Clinical Research Studies

Florida Orthopaedic Associates is committed to offering our patients the latest developments in medicine, while at the same time providing our patients with the highest quality of patient care. One of the ways we accomplish this goal is through clinical trials offered through Florida Research Associates, LLC. Clinical trials, after all, are at the heart of all medical advances.

Below is a list of our current enrolling studies. Talk with your doctor, or ask to speak with Diane Martin, Clinical Research Manager and Coordinator at 386-734-3710, about volunteering to participate in a clinical trial.

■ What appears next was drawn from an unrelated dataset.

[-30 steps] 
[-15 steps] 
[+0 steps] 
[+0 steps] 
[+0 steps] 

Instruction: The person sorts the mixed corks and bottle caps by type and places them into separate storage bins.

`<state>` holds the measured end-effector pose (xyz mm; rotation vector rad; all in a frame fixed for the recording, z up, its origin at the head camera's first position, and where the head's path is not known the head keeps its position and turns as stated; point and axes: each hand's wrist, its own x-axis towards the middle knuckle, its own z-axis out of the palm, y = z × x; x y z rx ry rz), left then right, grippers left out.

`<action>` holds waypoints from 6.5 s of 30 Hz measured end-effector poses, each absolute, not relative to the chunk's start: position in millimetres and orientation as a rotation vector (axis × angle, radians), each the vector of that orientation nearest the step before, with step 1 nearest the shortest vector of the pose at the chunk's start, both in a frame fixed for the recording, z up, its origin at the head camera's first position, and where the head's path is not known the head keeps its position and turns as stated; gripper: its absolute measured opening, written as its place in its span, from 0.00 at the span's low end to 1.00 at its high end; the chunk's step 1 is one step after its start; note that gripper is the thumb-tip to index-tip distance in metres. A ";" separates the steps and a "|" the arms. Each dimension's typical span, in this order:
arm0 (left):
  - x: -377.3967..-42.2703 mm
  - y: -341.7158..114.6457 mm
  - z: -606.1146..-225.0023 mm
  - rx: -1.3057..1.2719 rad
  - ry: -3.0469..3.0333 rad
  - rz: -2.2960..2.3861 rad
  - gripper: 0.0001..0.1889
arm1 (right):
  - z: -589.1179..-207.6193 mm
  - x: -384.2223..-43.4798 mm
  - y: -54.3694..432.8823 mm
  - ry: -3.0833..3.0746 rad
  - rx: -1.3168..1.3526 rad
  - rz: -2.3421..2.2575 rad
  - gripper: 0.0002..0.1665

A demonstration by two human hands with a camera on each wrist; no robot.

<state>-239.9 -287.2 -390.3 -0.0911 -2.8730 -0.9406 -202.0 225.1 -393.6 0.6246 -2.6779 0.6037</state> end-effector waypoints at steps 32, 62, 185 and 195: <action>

Principal Investigator – Mark Hollmann, MD

Sub-Investigator – Henry Samsoe, RPA-C

Clinical Research Manager and Coordinator – Diane Martin, RN

A Post-Market Domestic (US) and International Data Collection to Assess the Truliant Knee System

Protocol: CR17-003

Phase: Post-Market

Device: Truliant Knee System

Sponsor: Exactech, Inc.

Description: Ten-year study to evaluate change from pre-operative baseline to post-operative TKA functional performance in patients who receive the Truliant Knee Implant System.

Stipend Provided to Patient: Yes

Multi-Center Clinical Evaluation of the ATTUNE Revision System in Complex Primary Total Knee Arthroplasty

Protocol: DSJ-2016-03

Device: ATTUNE Revision TKA FB (fixed bearing) and RP (rotating platform) Tibial Platform with PS (posterior stabilized) Femoral Component

Sponsor: Medical Device Business Services, Inc.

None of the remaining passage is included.